Dies bedeutet nicht, dass die Stiftungen aufgelöst werden. Sie bleiben mit der Vermögenssubstanz auch langfristig erhalten. Die Aufgaben der beiden Stiftungen für Kreuzchor und den Sozialbereich werden weiter im städtischen Haushalt abgebildet sein und entfallen nicht.

Zusammen mit der Verwendung von Nachzahlungen aus Konzessionsabgaben und der Erhöhung der Investitionspauschale 2012 können damit rund 34 Millionen Euro finanziert werden. Die dann noch offen bleibende Finanzierungslücke von nur noch 2 Millionen Euro wird mit dem Doppelhaushalt 2013/14 geschlossen, da während der Umbauphase der bisherige Betriebskostenzuschuss für die Bewirtschaftung des Kulturpalastes entfällt.
„Der Ausfall der vom Freistaat Sachsen in Aussicht gestellten Fördermittel hat dazu geführt, dass die Finanzierung des Kulturpalastumbaus nicht mehr aus dem normalen Einnahmewachstum des Haushaltes abzubilden ist, insbesondere vor dem Hintergrund der deutlich erhöhten demographiebedingten Finanzierungsbedarfe im Bereich Schulen und Kitas“ sagte Finanzbürgermeister Hartmut Vorjohann.

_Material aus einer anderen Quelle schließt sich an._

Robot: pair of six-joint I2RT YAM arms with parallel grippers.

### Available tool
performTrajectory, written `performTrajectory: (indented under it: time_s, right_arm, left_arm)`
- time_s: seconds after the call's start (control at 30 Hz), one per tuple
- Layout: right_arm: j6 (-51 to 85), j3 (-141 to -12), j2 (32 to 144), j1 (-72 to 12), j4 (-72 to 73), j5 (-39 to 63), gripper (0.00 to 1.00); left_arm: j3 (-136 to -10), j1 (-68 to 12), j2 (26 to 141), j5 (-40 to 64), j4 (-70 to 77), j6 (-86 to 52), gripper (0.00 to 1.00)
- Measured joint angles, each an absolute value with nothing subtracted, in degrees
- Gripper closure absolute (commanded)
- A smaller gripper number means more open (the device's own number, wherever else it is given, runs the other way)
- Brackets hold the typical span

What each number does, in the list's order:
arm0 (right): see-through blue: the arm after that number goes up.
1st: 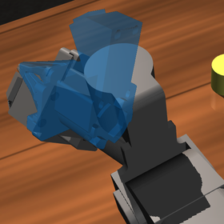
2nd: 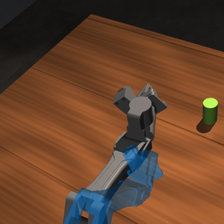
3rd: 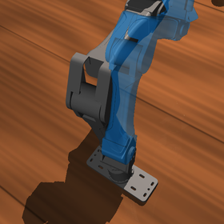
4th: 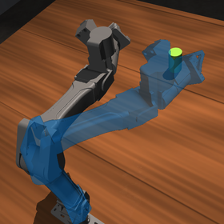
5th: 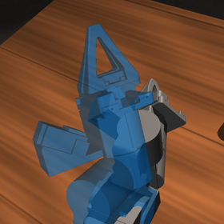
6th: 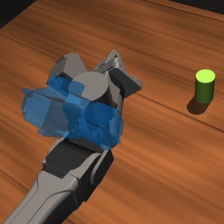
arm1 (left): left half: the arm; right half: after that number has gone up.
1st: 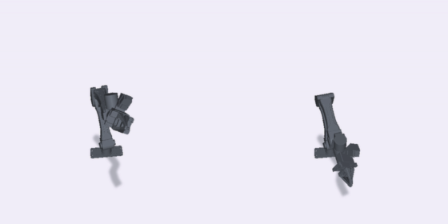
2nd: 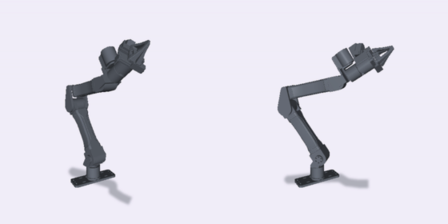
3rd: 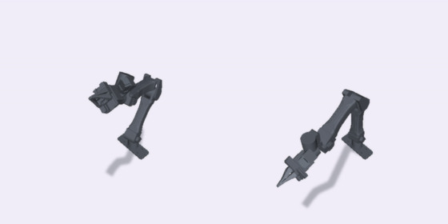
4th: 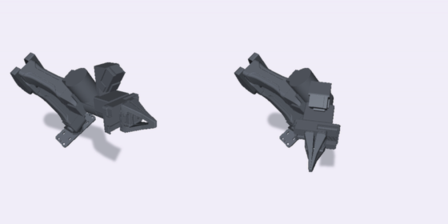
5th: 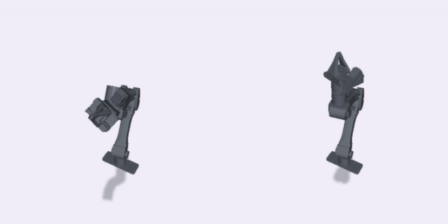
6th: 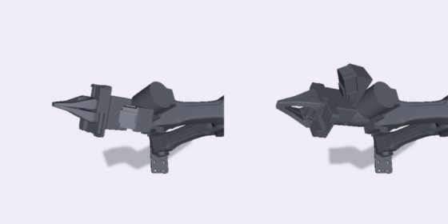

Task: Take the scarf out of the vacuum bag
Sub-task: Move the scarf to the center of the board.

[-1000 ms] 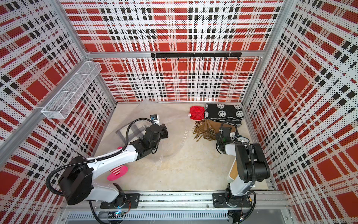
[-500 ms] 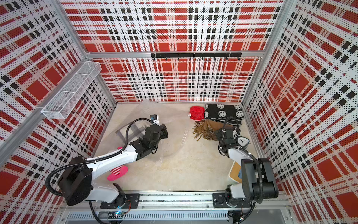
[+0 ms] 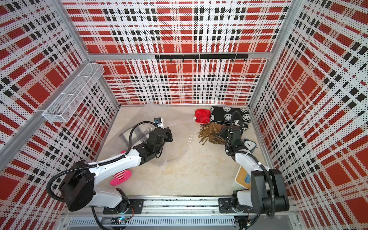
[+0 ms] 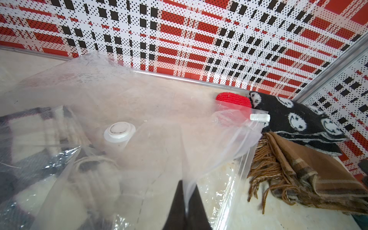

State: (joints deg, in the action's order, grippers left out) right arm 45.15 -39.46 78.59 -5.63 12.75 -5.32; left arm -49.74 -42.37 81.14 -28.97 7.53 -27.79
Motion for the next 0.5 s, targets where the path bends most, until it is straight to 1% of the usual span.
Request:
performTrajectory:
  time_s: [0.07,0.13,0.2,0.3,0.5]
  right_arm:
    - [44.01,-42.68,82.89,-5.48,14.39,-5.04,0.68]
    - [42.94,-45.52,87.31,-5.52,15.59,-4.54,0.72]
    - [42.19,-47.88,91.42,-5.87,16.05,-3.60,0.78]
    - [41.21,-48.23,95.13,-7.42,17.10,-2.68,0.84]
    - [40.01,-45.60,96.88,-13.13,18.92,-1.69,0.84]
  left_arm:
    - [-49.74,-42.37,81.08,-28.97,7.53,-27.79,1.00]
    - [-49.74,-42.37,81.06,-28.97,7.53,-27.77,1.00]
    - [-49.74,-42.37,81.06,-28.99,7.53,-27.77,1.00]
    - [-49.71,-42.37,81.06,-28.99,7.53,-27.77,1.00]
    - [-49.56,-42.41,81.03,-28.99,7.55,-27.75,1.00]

Mit dem Umbau sollen bis zum Jahr 2015 ein moderner Konzertsaal, eine städtische Zentralbibliothek und ein Saal für das Kabarett „Die Herkuleskeule“ im Kulturpalast entstehen. Das Projekt setzt damit wichtige kommunale Strategien wie den Kultur- und den Bibliotheksentwicklungsplan um und nimmt dringend erforderliche Investitionen im Kulturbereich in Angriff.